After a moment's hesitation, he began to speak.
"I don't know what to do. My wife is sick ... she needs medicine,
"And I don't have insurance. At work, I was recently laid off.
"I've been looking for work since, but haven't found any yet.
"I'm behind on the rent, my family's hungry, and I don't know where to turn.
"But I'm not asking for your help. Just pray for us."
We all sat there, deep in thought, when something else happened.
A little girl at his elbow reached up and tugged on his sleeve.
Then she asked him, in a small voice that could be heard in the stillness,
"Daddy, are they going to help us?"
The following Wednesday I attended the area minister's meeting.
"Say, colleagues, did any of you have a stranger visit your church?"
"You mean the fellow who says he has all these needs, then his daughter tugs on his sleeve?"
"Yep, that's the pair."
"He's been to my church."
"Was at mine three weeks ago."
"About a month ago at mine."
A wise, older pastor spoke next. "It's the perfect con. He tells us his sob story. Sounds real. Actually says, 'I'm not asking for your help.' Then his daughter asks, 'Daddy, are they going to help us?'"

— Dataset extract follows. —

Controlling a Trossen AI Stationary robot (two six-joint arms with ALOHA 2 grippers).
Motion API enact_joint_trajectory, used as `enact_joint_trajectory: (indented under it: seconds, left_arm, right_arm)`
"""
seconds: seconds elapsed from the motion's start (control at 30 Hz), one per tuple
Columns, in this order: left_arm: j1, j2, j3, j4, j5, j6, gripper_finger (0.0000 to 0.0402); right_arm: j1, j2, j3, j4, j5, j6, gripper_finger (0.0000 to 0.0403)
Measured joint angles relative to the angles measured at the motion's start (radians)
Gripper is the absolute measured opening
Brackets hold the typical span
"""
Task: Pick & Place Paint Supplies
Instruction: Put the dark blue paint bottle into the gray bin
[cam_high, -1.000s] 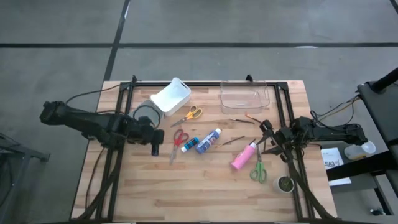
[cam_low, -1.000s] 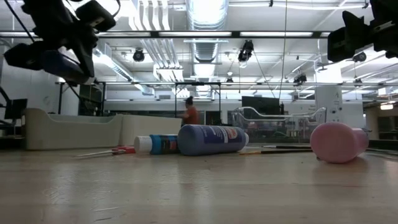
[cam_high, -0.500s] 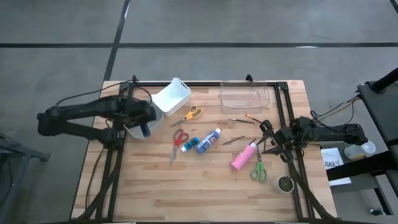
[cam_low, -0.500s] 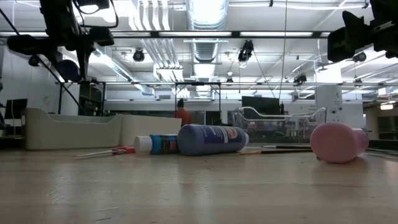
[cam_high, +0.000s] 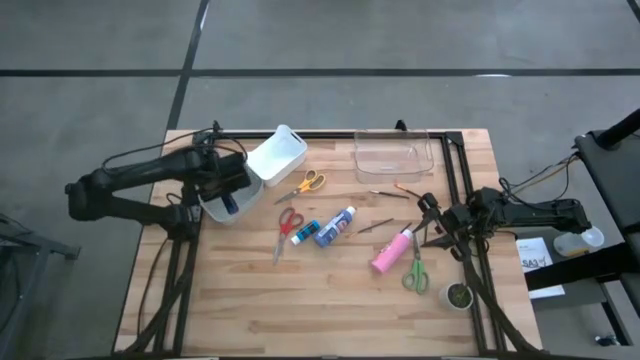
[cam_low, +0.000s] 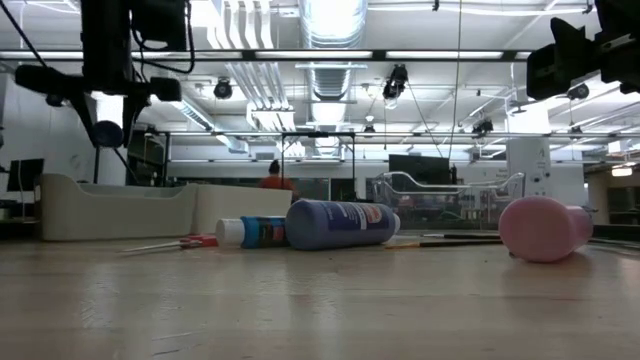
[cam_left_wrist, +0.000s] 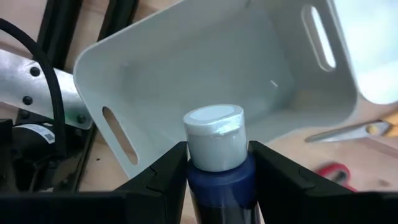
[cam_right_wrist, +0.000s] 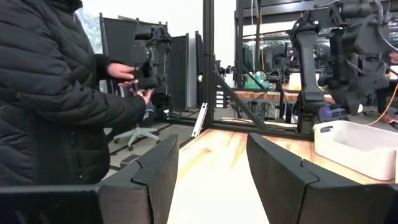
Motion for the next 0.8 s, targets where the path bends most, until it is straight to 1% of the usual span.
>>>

At each church, the effect was the same. After worship, our members rushed over to the man to give him twenties and fifties.
The perfect con, the police said, because he never asked for help.
Points to Ponder:
1. What story am I telling myself that sounds oh-so-good, but in my heart I know it's just a con?
2. What story do I need to tell myself in order to get real?
3. When will I start playing that new tape in my head?